[Goal of the exercise]: Search each line below for the word "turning" and list those that contain it.

[Exercise input Boundary: Start]

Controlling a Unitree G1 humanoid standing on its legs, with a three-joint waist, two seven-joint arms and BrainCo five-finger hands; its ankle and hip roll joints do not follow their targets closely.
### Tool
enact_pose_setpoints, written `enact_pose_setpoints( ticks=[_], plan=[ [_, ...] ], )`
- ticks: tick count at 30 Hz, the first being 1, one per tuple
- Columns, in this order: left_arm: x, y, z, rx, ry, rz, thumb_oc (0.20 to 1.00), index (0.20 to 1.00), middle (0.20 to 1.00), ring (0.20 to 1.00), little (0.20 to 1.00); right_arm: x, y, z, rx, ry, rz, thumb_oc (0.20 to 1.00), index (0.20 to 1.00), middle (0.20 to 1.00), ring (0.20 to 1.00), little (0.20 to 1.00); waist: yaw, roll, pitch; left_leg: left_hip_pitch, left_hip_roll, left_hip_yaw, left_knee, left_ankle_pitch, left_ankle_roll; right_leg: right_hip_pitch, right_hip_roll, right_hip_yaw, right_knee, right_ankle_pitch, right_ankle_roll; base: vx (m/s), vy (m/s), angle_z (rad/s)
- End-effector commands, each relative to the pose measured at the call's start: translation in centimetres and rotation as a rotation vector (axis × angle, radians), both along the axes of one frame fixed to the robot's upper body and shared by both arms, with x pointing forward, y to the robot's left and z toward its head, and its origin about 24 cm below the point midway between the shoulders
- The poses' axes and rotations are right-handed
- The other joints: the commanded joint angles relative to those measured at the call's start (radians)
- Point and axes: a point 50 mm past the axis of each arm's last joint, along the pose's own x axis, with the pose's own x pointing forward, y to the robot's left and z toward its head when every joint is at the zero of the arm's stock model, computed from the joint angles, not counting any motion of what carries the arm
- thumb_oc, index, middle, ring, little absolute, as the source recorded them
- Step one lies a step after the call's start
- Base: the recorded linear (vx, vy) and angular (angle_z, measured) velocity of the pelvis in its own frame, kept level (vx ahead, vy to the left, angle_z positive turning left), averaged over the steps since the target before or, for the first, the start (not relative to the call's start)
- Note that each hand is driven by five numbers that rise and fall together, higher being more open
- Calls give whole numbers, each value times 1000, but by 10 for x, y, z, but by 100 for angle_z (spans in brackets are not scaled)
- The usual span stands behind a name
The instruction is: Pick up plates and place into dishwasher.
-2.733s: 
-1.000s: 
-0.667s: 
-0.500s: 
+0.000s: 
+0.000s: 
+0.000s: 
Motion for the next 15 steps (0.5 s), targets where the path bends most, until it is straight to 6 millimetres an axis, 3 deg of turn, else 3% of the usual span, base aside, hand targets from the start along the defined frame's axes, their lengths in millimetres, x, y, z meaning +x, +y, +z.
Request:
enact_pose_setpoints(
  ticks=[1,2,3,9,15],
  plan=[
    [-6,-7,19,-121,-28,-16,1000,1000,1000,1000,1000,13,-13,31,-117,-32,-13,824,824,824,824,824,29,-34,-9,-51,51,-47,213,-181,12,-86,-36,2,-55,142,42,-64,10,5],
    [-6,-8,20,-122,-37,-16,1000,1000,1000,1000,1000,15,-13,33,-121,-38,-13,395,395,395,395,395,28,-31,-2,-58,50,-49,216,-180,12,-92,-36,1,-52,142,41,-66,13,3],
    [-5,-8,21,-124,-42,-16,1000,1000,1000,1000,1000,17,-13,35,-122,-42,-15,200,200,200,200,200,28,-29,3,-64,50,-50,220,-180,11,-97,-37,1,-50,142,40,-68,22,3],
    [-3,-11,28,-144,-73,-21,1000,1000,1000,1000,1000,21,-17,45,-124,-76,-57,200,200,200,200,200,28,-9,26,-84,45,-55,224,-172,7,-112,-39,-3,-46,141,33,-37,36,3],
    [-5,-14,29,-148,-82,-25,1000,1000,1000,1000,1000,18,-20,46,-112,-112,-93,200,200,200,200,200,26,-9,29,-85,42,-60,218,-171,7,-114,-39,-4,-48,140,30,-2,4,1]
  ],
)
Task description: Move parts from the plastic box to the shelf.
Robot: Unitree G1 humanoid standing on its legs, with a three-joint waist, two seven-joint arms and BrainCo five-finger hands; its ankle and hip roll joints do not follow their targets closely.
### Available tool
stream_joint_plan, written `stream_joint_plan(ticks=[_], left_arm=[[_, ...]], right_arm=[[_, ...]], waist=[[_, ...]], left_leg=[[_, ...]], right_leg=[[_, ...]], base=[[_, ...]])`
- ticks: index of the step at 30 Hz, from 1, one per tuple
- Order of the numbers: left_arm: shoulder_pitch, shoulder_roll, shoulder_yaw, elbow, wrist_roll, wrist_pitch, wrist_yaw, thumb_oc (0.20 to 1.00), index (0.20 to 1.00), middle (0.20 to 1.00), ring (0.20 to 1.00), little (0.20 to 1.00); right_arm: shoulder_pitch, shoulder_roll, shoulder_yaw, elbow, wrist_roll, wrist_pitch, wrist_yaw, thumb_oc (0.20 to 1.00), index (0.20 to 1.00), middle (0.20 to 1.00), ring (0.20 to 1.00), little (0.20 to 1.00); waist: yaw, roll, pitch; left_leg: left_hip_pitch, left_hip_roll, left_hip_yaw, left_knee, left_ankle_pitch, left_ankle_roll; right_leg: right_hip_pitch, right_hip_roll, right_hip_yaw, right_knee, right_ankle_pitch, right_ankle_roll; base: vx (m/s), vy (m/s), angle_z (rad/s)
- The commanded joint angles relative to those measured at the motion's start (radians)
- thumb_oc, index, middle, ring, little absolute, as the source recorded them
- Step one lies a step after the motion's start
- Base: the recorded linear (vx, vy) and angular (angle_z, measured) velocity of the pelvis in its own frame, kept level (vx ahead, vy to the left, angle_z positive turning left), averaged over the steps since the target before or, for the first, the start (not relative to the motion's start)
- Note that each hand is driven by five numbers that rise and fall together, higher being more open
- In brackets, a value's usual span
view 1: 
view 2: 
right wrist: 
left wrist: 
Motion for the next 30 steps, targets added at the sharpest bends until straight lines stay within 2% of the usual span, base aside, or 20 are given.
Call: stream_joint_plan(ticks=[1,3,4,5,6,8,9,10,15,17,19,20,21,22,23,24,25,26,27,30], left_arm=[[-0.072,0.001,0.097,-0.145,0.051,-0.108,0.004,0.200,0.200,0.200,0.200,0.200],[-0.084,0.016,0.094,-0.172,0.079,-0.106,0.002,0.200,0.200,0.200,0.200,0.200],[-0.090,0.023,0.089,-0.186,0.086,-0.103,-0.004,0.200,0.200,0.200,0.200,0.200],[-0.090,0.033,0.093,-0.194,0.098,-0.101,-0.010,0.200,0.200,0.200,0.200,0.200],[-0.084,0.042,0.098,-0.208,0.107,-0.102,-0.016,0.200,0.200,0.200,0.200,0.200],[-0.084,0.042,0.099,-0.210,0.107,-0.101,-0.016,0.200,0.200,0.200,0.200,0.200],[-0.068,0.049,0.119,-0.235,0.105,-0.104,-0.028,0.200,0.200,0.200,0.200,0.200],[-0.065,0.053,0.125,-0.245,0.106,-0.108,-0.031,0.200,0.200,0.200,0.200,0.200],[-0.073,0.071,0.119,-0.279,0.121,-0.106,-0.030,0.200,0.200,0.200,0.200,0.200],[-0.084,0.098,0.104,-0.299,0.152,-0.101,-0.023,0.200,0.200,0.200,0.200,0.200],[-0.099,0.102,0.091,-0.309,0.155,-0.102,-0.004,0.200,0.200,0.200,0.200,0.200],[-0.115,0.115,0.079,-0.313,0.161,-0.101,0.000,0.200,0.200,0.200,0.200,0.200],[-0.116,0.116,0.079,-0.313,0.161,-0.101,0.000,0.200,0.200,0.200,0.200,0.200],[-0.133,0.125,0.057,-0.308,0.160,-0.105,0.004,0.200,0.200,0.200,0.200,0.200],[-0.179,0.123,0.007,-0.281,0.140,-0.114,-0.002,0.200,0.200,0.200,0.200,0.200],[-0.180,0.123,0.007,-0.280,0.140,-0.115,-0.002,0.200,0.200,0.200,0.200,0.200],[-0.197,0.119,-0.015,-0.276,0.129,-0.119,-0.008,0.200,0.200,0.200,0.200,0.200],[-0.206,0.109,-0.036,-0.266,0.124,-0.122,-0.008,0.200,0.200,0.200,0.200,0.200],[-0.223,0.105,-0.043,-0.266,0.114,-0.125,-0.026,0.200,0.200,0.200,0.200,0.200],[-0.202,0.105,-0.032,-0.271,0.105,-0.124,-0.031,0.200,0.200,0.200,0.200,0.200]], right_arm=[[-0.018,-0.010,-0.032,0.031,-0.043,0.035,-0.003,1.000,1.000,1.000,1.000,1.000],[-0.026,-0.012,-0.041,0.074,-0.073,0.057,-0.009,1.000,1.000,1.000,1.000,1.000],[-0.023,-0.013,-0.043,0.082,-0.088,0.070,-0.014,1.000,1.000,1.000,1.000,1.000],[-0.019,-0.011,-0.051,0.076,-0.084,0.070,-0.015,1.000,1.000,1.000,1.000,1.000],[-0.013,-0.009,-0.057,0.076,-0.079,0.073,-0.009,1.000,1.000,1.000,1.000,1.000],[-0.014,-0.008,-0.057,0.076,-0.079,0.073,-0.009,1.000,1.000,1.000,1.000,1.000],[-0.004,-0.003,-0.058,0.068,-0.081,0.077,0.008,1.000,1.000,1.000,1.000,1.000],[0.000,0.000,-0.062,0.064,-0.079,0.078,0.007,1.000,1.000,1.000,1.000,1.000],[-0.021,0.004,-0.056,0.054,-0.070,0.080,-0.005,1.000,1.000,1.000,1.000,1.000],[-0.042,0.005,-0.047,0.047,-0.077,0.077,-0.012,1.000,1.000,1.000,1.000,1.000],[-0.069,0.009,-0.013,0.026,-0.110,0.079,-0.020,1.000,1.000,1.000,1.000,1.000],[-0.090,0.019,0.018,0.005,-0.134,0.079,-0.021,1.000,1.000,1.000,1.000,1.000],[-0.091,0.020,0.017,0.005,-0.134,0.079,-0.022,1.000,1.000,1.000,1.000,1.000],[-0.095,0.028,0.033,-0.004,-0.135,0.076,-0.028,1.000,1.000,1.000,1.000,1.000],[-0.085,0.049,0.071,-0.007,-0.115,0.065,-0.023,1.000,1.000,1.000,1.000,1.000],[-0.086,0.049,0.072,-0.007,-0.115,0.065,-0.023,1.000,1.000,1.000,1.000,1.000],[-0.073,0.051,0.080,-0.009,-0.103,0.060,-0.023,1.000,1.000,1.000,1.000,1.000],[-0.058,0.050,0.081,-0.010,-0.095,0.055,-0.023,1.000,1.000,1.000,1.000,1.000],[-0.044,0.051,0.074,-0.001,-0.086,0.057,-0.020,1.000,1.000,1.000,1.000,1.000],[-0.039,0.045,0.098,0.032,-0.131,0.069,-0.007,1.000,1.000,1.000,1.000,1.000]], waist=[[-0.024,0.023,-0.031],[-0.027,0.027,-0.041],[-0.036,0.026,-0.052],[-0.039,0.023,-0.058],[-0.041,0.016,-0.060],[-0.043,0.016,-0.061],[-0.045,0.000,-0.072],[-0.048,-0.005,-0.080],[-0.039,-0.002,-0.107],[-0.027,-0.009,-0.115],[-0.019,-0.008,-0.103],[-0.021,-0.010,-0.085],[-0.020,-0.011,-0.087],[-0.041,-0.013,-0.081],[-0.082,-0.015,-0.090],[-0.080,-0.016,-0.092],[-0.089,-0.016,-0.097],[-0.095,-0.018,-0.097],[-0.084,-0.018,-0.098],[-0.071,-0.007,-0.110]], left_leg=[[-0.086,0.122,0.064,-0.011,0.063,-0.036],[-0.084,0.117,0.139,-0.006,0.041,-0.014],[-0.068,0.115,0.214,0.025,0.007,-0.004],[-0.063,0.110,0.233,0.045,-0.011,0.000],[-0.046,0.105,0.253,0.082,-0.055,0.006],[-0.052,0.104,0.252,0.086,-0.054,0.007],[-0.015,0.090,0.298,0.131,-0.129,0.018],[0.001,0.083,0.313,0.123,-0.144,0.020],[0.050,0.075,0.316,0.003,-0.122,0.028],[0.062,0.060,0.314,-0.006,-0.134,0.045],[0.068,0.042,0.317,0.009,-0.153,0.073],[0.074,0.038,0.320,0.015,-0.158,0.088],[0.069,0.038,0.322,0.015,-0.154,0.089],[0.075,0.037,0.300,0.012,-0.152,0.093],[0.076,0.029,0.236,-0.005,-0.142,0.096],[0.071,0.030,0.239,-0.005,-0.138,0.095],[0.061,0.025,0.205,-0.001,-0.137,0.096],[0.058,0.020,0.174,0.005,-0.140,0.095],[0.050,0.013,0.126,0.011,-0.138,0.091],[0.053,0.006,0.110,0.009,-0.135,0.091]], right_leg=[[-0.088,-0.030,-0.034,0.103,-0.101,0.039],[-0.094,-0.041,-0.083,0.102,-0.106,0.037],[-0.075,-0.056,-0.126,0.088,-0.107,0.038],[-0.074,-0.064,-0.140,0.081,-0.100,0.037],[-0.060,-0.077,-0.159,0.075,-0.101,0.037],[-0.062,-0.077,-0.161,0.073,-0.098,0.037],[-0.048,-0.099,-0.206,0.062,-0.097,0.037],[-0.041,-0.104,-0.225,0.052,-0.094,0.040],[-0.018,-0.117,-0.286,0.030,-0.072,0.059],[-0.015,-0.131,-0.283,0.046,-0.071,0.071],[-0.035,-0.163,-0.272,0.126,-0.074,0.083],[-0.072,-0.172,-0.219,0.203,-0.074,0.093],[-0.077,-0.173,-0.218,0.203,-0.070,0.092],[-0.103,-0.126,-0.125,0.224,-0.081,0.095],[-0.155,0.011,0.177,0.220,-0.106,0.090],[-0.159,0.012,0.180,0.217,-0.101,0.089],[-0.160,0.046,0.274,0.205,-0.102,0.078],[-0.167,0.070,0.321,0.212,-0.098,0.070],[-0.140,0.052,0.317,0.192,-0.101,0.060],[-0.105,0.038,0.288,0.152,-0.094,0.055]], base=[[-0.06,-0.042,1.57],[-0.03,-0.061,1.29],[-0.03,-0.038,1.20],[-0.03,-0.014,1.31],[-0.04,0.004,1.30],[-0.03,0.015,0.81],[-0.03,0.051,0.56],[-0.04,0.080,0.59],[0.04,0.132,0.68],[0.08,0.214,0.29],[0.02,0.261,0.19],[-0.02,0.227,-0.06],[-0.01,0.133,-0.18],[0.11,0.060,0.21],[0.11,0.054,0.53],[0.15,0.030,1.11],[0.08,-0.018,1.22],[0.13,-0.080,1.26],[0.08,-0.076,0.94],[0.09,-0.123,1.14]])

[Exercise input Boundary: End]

[Result below]:
- Base: the recorded linear (vx, vy) and angular (angle_z, measured) velocity of the pelvis in its own frame, kept level (vx ahead, vy to the left, angle_z positive turning left), averaged over the steps since the target before or, for the first, the start (not relative to the call's start)
- Base: the recorded linear (vx, vy) and angular (angle_z, measured) velocity of the pelvis in its own frame, kept level (vx ahead, vy to the left, angle_z positive turning left), averaged over the steps since the target before or, for the first, the start (not relative to the motion's start)

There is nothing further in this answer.